For each high-FLS page, go back to three to five relevant blog posts and add a contextual internal link with descriptive anchor text. Don’t bolt this onto a “related posts” widget at the bottom of the page. Place the link inline, in a sentence where it actually helps the reader.

Finally, fix redirect chains you find along the way. If Post A links to Post B, which redirects to Post C, update Post A’s link to point straight at Post C. Every redirect hop leaks a small amount of link equity and adds page load time.

What Most Teams Get Wrong

Teams run a crawl, fix the broken links Screaming Frog flags in red, and call it done. That fixes technical debt but ignores prioritization: not every broken link costs you the same amount, and time spent fixing a 404 on a low-traffic archive page is time not spent linking your highest-potential post to your demo page.

Teams also treat internal linking as a one-time project instead of a habit. An audit run once a year gets stale fast, especially if you’re publishing weekly. The fix isn’t a bigger annual audit; it’s a five-minute habit of adding two or three internal links every time you publish something new, plus a lighter quarterly pass using the FLS method above.

Another common mistake: linking blog posts only to other blog posts.

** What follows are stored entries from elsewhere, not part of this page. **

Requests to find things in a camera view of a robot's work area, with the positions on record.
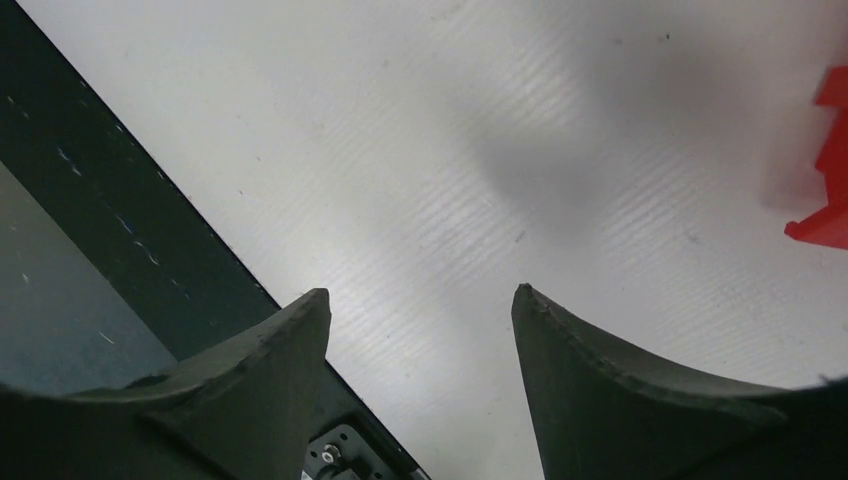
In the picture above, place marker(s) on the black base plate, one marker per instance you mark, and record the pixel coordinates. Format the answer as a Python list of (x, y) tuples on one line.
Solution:
[(142, 235)]

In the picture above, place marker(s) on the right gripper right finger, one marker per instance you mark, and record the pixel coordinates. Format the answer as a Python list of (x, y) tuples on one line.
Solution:
[(604, 408)]

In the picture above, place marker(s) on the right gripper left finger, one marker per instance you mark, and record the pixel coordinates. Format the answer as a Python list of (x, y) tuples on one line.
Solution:
[(239, 410)]

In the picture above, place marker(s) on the front red bin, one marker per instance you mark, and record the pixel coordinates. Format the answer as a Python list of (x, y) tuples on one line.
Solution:
[(828, 226)]

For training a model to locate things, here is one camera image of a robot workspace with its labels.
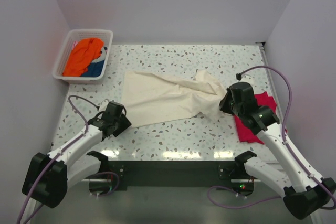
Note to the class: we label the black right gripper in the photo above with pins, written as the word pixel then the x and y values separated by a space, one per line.
pixel 223 106

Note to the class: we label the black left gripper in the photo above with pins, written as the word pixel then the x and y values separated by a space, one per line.
pixel 125 124

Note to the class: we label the cream t shirt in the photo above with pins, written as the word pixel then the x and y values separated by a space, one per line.
pixel 152 98

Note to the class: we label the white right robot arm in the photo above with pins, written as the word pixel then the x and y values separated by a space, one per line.
pixel 302 188

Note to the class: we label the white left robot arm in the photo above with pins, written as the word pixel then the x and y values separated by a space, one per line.
pixel 47 179

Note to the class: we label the red folded t shirt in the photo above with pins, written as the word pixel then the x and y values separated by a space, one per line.
pixel 245 129

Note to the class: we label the blue t shirt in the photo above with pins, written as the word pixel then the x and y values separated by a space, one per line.
pixel 93 70

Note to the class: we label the orange t shirt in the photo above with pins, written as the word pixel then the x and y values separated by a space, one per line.
pixel 83 54

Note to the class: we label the white plastic basket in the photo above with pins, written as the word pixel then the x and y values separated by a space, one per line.
pixel 73 37

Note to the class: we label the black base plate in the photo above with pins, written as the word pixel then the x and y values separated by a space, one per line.
pixel 124 174

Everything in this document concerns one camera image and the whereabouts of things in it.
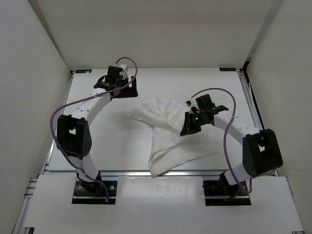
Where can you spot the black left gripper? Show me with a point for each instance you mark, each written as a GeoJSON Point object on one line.
{"type": "Point", "coordinates": [130, 92]}

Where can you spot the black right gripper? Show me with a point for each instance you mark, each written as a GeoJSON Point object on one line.
{"type": "Point", "coordinates": [188, 127]}

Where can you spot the white pleated skirt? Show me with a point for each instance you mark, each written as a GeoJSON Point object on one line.
{"type": "Point", "coordinates": [169, 149]}

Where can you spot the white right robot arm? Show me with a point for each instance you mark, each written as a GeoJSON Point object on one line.
{"type": "Point", "coordinates": [260, 150]}

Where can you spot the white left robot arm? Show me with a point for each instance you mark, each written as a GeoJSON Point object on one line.
{"type": "Point", "coordinates": [73, 130]}

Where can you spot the white front cover board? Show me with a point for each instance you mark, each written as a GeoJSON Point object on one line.
{"type": "Point", "coordinates": [165, 205]}

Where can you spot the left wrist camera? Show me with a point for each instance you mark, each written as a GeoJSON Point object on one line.
{"type": "Point", "coordinates": [124, 67]}

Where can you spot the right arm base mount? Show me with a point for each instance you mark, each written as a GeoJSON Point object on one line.
{"type": "Point", "coordinates": [220, 193]}

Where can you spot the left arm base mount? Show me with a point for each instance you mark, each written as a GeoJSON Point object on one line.
{"type": "Point", "coordinates": [94, 193]}

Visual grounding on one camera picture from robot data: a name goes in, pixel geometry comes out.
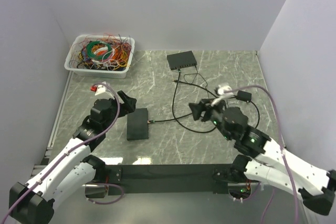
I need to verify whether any black network switch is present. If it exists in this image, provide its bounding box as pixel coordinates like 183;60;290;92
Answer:
127;108;149;141
166;51;197;70

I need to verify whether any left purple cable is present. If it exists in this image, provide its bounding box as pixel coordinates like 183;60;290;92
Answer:
0;82;125;218

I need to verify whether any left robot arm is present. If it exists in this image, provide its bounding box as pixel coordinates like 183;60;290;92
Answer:
8;91;137;223

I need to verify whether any aluminium rail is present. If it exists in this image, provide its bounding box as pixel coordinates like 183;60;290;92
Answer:
28;164;318;224

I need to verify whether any white wire basket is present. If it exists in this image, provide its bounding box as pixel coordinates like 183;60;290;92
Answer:
64;34;135;79

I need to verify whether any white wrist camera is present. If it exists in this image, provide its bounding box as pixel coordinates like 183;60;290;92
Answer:
211;84;234;106
90;81;113;97

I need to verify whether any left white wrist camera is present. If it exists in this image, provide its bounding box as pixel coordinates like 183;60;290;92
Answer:
90;81;113;97

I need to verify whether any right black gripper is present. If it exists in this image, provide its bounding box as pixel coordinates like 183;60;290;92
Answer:
188;95;232;140

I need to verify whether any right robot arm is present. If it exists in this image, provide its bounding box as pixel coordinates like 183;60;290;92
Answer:
189;99;335;216

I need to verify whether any purple cable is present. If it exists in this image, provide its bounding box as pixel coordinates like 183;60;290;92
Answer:
0;82;125;218
224;84;300;224

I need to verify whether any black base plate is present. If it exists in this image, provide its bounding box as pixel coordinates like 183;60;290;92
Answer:
74;164;262;196

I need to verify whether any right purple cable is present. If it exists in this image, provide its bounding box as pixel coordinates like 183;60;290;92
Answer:
224;84;300;224

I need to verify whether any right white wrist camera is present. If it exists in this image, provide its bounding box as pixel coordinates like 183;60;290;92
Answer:
211;84;234;106

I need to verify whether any bundle of coloured wires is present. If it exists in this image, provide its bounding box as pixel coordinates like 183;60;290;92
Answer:
68;33;132;71

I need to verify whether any thick black ethernet cable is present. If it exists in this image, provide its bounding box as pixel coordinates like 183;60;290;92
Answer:
146;68;218;133

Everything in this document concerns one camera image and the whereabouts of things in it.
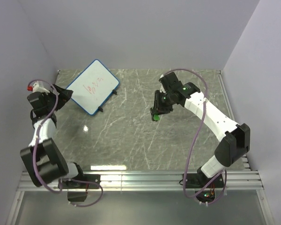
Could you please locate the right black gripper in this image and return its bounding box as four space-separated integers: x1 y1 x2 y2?
152 90 174 116

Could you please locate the green whiteboard eraser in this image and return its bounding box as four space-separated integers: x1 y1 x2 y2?
153 114 160 121

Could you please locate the blue framed whiteboard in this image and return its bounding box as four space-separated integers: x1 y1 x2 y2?
66 59 120 115

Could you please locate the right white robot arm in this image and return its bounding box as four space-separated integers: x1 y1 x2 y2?
150 71 251 188

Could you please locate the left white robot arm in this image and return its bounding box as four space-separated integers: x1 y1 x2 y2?
20 81 85 188

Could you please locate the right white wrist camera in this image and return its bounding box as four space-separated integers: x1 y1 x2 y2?
160 86 165 93

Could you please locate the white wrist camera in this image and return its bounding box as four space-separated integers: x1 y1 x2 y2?
27 81 50 93
160 86 165 93

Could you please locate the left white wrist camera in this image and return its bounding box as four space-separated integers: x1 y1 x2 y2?
27 81 50 93

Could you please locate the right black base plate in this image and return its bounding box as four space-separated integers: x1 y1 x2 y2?
185 173 224 188

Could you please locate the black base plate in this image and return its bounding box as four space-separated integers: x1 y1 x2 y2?
62 174 101 189
185 173 224 188

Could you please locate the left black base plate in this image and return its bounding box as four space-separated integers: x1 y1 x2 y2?
62 174 101 189

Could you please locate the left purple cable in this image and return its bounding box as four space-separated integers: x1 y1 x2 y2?
28 79 104 207

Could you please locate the purple cable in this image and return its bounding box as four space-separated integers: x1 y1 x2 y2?
28 79 104 207
160 68 227 206

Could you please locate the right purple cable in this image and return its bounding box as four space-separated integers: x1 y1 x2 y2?
160 68 227 206

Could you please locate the aluminium rail frame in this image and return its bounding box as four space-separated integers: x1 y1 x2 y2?
9 69 273 225

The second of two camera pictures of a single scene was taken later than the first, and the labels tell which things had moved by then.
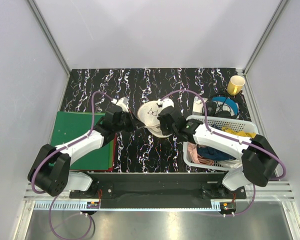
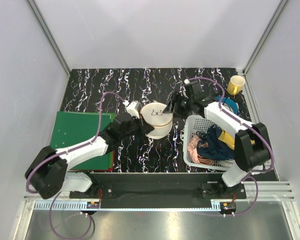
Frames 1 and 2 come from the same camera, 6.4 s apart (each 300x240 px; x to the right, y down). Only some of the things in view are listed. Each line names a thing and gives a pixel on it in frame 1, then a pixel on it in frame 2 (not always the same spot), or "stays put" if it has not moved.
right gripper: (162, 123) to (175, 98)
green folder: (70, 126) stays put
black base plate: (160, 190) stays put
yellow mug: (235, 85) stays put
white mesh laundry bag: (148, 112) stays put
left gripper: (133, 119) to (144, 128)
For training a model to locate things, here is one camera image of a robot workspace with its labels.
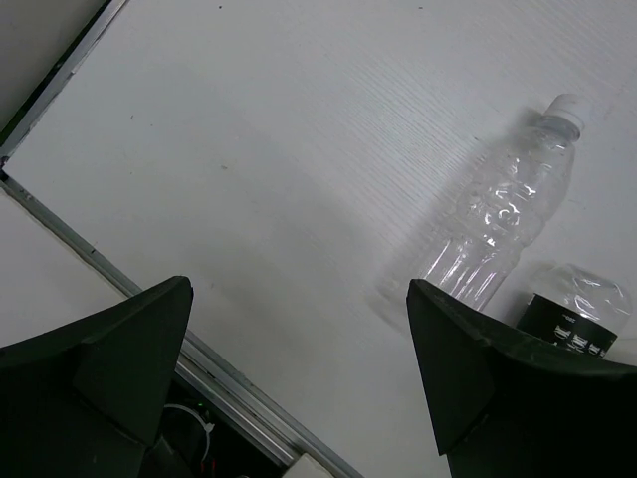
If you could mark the aluminium table edge rail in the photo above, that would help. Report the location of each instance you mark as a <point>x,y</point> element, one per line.
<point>241,404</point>

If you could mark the black label small bottle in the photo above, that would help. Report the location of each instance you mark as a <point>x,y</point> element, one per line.
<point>575,309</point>

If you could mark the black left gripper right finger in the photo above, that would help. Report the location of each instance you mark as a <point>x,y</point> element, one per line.
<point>504,403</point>

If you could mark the clear unlabelled plastic bottle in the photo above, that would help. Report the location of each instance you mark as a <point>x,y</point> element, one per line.
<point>471,239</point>

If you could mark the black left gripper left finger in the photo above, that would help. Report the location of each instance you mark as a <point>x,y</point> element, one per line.
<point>85,399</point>

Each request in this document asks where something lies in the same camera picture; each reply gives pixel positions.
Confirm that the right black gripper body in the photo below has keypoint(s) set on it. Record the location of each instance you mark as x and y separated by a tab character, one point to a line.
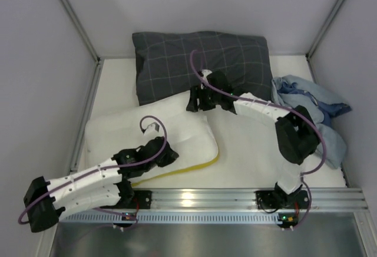
195	98

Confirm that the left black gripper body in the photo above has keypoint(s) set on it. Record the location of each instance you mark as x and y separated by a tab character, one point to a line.
167	155

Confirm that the white pillow yellow edge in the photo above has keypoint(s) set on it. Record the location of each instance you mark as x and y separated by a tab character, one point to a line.
189	134

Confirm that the blue whale-print pillowcase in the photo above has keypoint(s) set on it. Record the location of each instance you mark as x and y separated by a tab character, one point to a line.
322	105

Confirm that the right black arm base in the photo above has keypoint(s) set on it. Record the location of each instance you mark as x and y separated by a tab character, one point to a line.
266	201

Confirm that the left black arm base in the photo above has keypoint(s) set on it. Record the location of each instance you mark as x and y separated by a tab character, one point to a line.
142	199

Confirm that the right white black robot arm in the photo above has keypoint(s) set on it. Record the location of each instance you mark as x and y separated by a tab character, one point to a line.
294	129

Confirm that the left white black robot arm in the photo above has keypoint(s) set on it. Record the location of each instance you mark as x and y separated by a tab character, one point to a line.
107	184

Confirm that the dark grey plaid pillow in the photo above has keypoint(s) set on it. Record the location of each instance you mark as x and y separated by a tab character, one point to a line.
165	62

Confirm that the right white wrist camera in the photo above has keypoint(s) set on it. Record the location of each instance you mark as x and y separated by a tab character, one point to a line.
204	74

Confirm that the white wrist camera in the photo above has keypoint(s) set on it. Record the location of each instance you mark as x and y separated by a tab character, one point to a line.
152	130
204	74

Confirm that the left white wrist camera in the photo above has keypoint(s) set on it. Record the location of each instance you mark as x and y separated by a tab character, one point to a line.
152	130

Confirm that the aluminium mounting rail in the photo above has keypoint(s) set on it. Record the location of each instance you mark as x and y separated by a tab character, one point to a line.
243	200

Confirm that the slotted grey cable duct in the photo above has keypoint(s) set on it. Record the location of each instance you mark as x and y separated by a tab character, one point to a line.
259	218

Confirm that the left aluminium frame post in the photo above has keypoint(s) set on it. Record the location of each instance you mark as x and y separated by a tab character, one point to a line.
69	10

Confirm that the aluminium frame post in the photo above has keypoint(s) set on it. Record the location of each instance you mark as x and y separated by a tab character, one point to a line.
69	10
335	9

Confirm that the right aluminium frame post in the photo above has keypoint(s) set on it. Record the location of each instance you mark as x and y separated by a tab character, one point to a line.
335	9

If your internal linking strategy never routes traffic toward a case study, a demo request, or a pricing page, you’ve built a content silo that generates traffic without generating pipeline. Funnel proximity in the FLS formula exists specifically to catch this.

Last one: over-optimizing anchor text into exact-match keyword stuffing. “Click here” tells Google nothing, but repeating the same exact phrase across ten links looks manipulative. Aim for natural, descriptive anchors that vary in phrasing.

What To Do Next

Pull a fresh crawl this week and calculate Funnel Link Score for your ten highest-traffic-potential pages. Fix the top three by adding contextual links from three to five older posts each. Set a recurring reminder to add two internal links every time you publish new content, so the debt doesn’t rebuild. Run the full FLS pass quarterly, not annually. Skip the temptation to fix every broken link at once. Prioritize by score, not by whatever the crawler happened to list first.

If you haven’t run a full content audit recently, do that before this: you can’t accurately calculate funnel proximity or traffic potential for pages you haven’t reviewed in months. And if your blog has grown past 30 or 40 posts without a clear structure, mapping it into a topic cluster model first will make this internal linking audit far faster to run.

FAQs

How often should a B2B blog run an internal linking audit?
Run a full audit quarterly and add internal links continuously as you publish. Waiting a full year lets orphan pages and broken links accumulate to the point where the audit takes days instead of hours.

What’s a healthy number of internal links per blog post?
There’s no universal number, but five or more contextual internal links from other relevant pages is a reasonable floor for a post you want to rank. BOFU pages often need fewer external-style links but more targeted links from high-traffic blog content.

Should every blog post link to a commercial page?
Not every post, but every post should be evaluated for whether a natural link to a BOFU page fits. Forcing a demo link into a post where it doesn’t belong hurts trust more than it helps conversion.

Do internal links actually affect rankings, or is that outdated advice?
Internal links still matter for both crawlability and topical relevance signals. Google uses your site’s internal link graph to understand which pages you consider important, so orphan pages and thin linking genuinely suppress ranking potential.

What tools do I need to run this audit without an enterprise SEO budget?
Screaming Frog’s free tier handles up to 500 URLs, which covers most small B2B blogs. Pair it with Google Search Console for real traffic data, and a spreadsheet for the Funnel Link Score calculation. No paid tools are required to run this process end to end.